和宏は、のどかと目を合わせることもできず、俯いたまま押し黙ることしかできなかった。のどかの視線からは刺すような居心地の悪さを感じる。急き立てるような空気は、和宏に一言だけ……陳腐な台詞を吐かせた。
「ご……ごめん」
そして、また針のむしろのような沈黙の時間が続く。それに耐えかねたように、先に動き出したのはのどかの方だった。歩き出したのどかは、一言もしゃべることなく“りん”のすぐ横を通り過ぎていった。まるで“りん”を無視するように通り過ぎていったのどかに、和宏は
「の、のどかっ!」
と、上ずった声で呼び止めた。斜面を降りていこうとしていたのどかの足がピタリと止まり、のどかはゆっくりと“りん”の方を振り返った。
(――っ)
のどかの瞳から、大粒の涙が一筋零れ落ちた。初めて見るのどかの涙。一気に溢れ出た涙が、次々に零れ落ちていく。
「さよなら……」
消え入りそうなほど小さい声でそう呟いたのどかは、踵を返して、そのまま斜面を駆け下りていった。和宏は、もうのどかを呼び止めることは出来なかった。
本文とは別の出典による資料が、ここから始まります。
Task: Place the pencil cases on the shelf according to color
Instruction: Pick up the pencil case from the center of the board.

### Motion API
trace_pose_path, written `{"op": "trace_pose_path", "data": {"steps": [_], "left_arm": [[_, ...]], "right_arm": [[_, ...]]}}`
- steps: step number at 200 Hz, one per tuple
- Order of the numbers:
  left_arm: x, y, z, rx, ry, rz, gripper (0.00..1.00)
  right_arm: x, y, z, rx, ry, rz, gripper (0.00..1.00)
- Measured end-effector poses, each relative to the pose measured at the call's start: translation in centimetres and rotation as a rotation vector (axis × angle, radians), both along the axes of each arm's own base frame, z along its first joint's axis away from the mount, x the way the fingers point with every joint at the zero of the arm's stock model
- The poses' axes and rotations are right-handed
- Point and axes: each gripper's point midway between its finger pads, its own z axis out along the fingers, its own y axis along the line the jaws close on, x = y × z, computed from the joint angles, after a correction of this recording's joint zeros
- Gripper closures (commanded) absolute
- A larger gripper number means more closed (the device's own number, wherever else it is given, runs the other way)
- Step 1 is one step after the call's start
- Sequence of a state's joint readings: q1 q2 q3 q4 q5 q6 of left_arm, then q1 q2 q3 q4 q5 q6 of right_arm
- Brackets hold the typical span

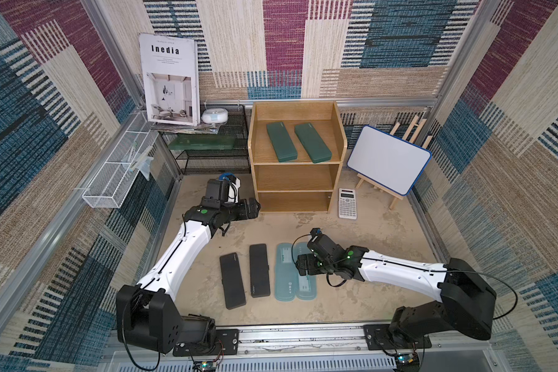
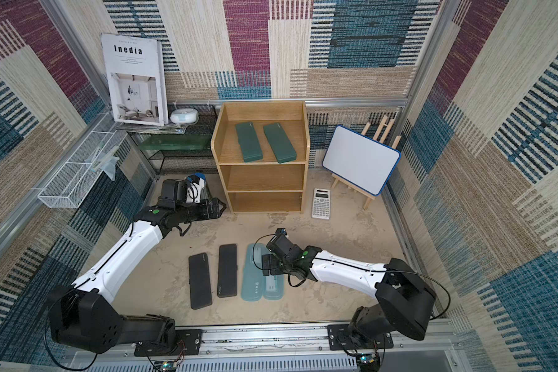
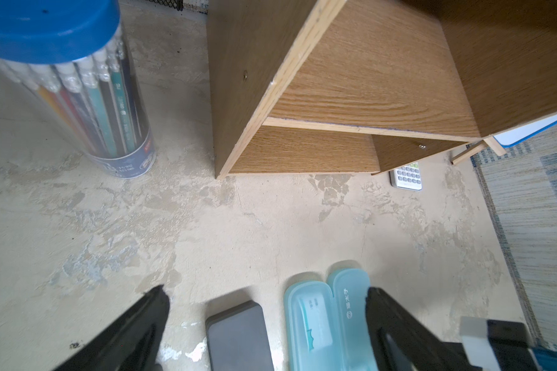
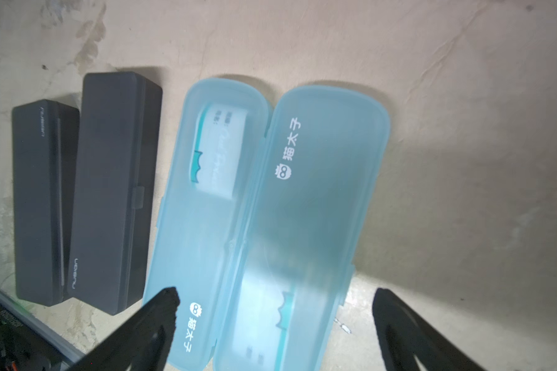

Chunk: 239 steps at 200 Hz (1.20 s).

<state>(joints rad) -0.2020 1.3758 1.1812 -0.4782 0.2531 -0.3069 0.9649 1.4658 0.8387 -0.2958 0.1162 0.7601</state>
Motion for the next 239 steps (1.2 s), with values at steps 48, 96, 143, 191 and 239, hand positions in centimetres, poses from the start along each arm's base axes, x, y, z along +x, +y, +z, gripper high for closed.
{"op": "trace_pose_path", "data": {"steps": [48, 96, 143, 191, 239], "left_arm": [[-0.3, 0.4, -0.1, 0.013, -0.001, 0.014, 0.01], [-0.5, 0.4, -0.2, 0.015, 0.008, 0.013, 0.01], [-0.5, 0.4, -0.3, 0.016, 0.01, 0.014, 0.01], [-0.5, 0.4, -0.3, 0.016, 0.012, 0.014, 0.01], [-0.5, 0.5, -0.2, 0.018, 0.011, 0.016, 0.01]], "right_arm": [[-0.1, 0.1, -2.3, -0.091, 0.046, -0.006, 0.0], [-0.7, -1.4, -4.4, -0.168, 0.09, -0.041, 0.01], [-0.7, -2.6, -4.4, -0.189, 0.073, -0.086, 0.01], [-1.2, -5.0, -3.9, -0.238, 0.053, -0.118, 0.01], [-1.3, -4.5, -1.7, -0.174, 0.04, -0.112, 0.01]]}}
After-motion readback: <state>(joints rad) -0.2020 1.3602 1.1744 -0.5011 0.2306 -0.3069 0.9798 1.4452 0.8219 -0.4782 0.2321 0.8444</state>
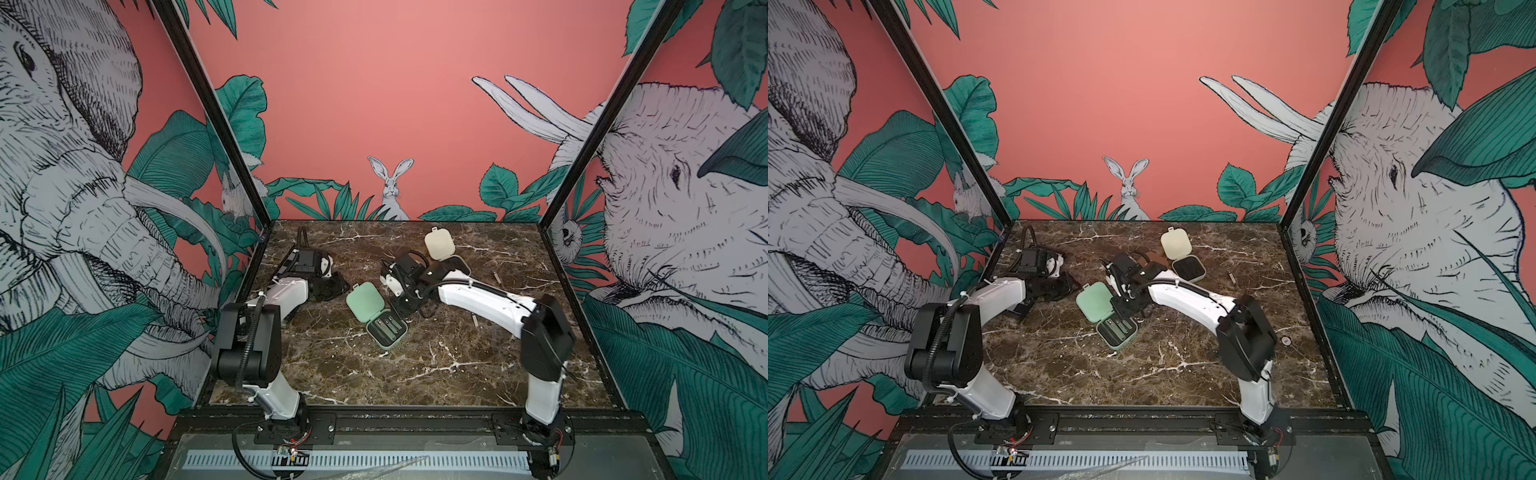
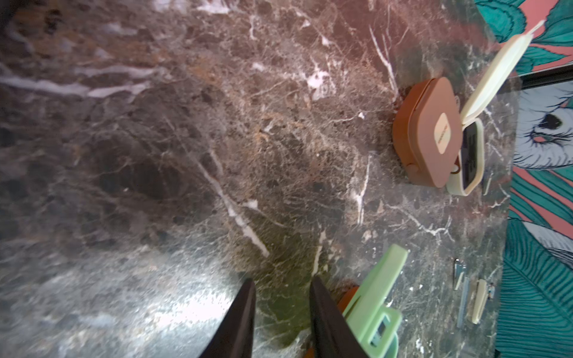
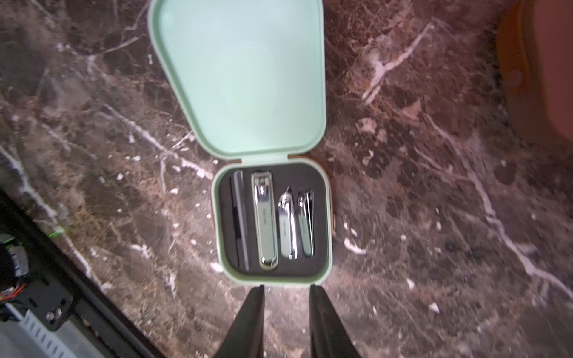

ただ、遠ざかっていくのどかの背中を見つめ、立ち尽くす。
(何やってんだ……俺……)
限りなく黒に近い後悔が胸の中に渦巻き、最後には拭いがたいわだかまりだけが残った。雨が一粒、ポツリと“りん”の頬を叩く。いっそのことバケツをひっくり返したような雨が降ってくれればいいのに……と和宏は思った。そうすれば、この苦々しい思いをキレイに洗い流してくれるだろう、と。だが、そんな和宏の希望とは裏腹に、雨はなかなか降り出さなかった。